What is prompt-level data protection?
Controls applied at the moment a prompt is built or sent — typically detection and masking of sensitive values, retention rules at the gateway, and BYOK so credentials and billing remain inside the organization. It is one layer in a broader AI control stack alongside policy, training and governance.
Does Privian make my AI usage GDPR compliant?
No.
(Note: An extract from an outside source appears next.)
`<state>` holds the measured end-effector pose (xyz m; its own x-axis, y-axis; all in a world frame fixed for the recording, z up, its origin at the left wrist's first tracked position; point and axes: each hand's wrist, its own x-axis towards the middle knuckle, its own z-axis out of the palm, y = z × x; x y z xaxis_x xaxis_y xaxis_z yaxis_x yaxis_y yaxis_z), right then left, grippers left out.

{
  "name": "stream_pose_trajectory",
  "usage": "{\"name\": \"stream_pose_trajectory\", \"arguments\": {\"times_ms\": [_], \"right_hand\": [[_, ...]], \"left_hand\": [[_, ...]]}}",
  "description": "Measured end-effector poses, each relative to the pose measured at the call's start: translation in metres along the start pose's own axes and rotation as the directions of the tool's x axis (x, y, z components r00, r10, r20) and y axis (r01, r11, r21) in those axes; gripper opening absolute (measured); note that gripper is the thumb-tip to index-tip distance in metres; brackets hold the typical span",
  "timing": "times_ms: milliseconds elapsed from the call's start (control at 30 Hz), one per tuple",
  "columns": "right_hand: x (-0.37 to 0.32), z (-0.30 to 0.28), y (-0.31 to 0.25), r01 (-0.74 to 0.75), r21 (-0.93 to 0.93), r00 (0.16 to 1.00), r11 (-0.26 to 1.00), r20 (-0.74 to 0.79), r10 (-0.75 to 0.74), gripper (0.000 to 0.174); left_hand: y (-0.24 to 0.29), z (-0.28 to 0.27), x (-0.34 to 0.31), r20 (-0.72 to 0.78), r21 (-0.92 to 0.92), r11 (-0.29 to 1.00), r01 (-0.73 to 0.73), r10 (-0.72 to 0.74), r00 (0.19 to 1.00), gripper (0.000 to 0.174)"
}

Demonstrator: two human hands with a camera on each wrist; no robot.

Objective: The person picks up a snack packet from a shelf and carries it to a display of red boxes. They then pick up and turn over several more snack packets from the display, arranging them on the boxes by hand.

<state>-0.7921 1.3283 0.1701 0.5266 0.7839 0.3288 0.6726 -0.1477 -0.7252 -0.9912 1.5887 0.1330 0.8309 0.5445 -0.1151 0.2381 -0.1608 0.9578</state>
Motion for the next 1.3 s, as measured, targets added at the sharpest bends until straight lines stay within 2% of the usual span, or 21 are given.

Compliance is an organizational property, not a product property. Privian helps reduce one specific risk — sensitive data flowing into prompts that reach third-party providers — by masking supported entities, keeping no raw prompt or response bodies, and routing through your own provider keys. Legal compliance still depends on your data inventory, lawful basis, contracts, retention rules and broader controls.
What does Privian explicitly NOT claim?
Privian does not claim GDPR certification, legal compliance, HIPAA, SOC 2, PCI, prompt-injection blocking, jailbreak prevention, downstream provider guarantees, or isolation equivalent to a self-hosted model. We focus on prompt-level masking, BYOK routing and limited retention at the gateway.
Is BYOK enough on its own?
BYOK improves the trust boundary — your provider key, your billing relationship, your provider-side terms — but it does not, by itself, prevent sensitive data from entering prompts. BYOK and prompt-level masking complement each other.